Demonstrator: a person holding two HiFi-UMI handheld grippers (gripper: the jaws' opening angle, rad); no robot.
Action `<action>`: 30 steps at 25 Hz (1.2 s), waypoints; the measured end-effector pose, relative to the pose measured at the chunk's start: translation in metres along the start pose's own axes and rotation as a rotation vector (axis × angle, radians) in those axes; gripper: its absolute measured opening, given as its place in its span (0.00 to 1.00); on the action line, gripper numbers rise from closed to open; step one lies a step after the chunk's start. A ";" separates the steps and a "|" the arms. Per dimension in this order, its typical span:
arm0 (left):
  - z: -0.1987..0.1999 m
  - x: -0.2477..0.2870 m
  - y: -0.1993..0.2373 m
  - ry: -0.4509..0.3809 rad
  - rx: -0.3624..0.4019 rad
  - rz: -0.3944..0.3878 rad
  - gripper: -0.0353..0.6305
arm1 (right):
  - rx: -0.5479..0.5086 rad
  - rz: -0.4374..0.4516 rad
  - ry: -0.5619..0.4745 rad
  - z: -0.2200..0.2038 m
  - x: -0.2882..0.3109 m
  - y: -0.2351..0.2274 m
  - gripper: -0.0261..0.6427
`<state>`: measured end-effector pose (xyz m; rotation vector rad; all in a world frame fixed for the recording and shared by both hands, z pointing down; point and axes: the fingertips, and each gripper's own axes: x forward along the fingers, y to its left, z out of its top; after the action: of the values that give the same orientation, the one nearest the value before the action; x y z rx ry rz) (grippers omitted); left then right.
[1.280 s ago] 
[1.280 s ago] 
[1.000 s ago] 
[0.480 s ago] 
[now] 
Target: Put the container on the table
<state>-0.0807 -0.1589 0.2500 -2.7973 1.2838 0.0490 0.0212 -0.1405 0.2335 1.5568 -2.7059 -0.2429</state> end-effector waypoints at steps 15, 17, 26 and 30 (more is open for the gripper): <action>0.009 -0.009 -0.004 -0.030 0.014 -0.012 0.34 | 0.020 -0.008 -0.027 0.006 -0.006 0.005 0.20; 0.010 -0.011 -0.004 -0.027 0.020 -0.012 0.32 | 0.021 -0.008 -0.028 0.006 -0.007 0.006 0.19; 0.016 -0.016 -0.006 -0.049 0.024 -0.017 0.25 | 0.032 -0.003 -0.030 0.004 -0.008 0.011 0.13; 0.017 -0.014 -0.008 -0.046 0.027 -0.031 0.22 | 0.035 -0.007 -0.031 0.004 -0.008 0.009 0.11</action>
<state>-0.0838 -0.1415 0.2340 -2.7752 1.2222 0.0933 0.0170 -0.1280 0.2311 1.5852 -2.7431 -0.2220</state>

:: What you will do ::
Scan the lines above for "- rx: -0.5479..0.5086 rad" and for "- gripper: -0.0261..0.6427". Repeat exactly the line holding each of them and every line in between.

:: Your response ::
  - rx: -0.5479..0.5086 rad
  - rz: -0.4374..0.4516 rad
  - ry: -0.5619..0.4745 rad
  - z: -0.2200..0.2038 m
  - x: -0.2882..0.3109 m
  - y: -0.2351..0.2274 m
  - gripper: -0.0261..0.6427

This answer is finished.